I sit here dreaming. A dream of being a freelance writer. I have always loved to write, especially poems and essays. If I want this dream to come true, then I guess I have to start writing other things and in other ways too. So that is probably why my dream of being a freelance writer hasn’t come true yet.
Another thing I think and dream of is moving to a house. It doesn’t matter if I rent or own it. I just want, and need, to move out of this low income apartment complex I currently live in. I’ve grown up and outgrown the kind of people who live in these types of apartment complexes. It’s time I move on. In a way it is time to move upward also.
Still thinking. Still dreaming. Yet I remain here before the computer screen typing away my thoughts, dreams, my inner feelings. But are there people who really understand me for what I am truly saying?
I sit here typing out many words. These thoughts I need to get out. It’s kind of like exploring what’s inside of me when I put my fingers to the keyboard. I wonder though if what I say, feel, think is actually getting through to the who and the what that really matters the most.
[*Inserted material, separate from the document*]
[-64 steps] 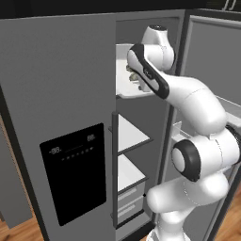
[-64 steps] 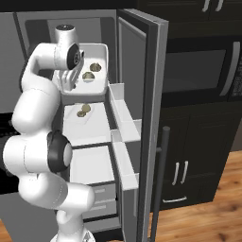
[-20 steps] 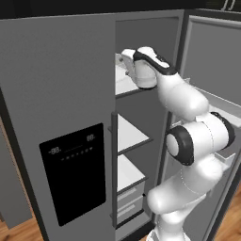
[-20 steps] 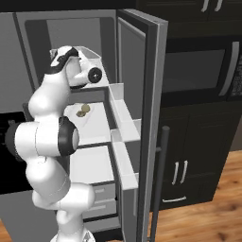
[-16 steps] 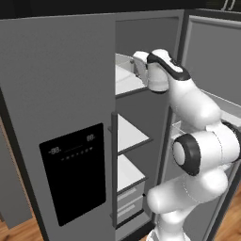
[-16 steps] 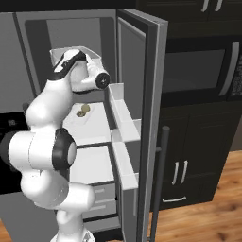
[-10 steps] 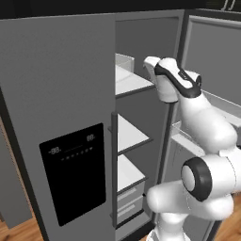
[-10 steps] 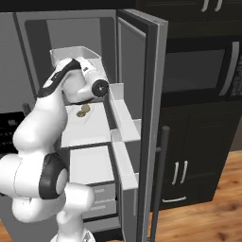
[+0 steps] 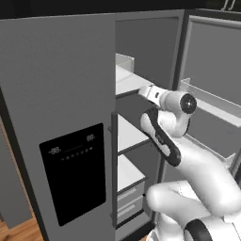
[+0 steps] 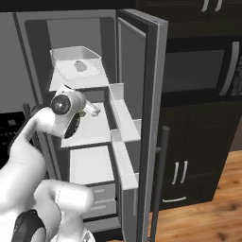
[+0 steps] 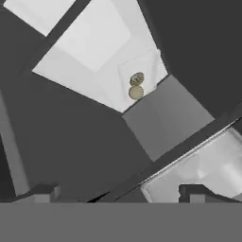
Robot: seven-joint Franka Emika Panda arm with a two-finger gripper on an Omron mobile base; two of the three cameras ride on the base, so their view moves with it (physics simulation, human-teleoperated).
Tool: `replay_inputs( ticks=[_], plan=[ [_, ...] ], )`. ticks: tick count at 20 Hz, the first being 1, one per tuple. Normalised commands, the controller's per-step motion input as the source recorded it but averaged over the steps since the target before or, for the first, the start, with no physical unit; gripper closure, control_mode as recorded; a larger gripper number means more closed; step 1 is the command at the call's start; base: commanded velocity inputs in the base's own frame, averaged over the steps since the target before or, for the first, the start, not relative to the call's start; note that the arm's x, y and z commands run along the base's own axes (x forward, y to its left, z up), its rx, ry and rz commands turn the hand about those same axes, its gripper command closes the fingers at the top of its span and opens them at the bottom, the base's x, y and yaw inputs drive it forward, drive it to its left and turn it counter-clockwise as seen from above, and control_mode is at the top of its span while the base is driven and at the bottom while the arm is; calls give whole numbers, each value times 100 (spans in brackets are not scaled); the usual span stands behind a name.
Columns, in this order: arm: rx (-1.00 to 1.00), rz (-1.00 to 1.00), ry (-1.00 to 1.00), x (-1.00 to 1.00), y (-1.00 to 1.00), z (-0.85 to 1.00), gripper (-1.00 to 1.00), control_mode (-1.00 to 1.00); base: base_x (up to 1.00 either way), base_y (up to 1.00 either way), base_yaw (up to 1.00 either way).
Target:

I will continue writing, thinking, dreaming. I will continue believing that I can do anything I set my mind to. Most of all I will continue to try to find myself, wherever that may be, wherever that may take me.
Think. Dream. Believe. Continue to move forward and I will eventually land where I was meant to be — where dreams come true and I know I arrived there with me intake. Dreams can only come true if you believe in it and dream it, but you also have to arrive with it when it comes for you.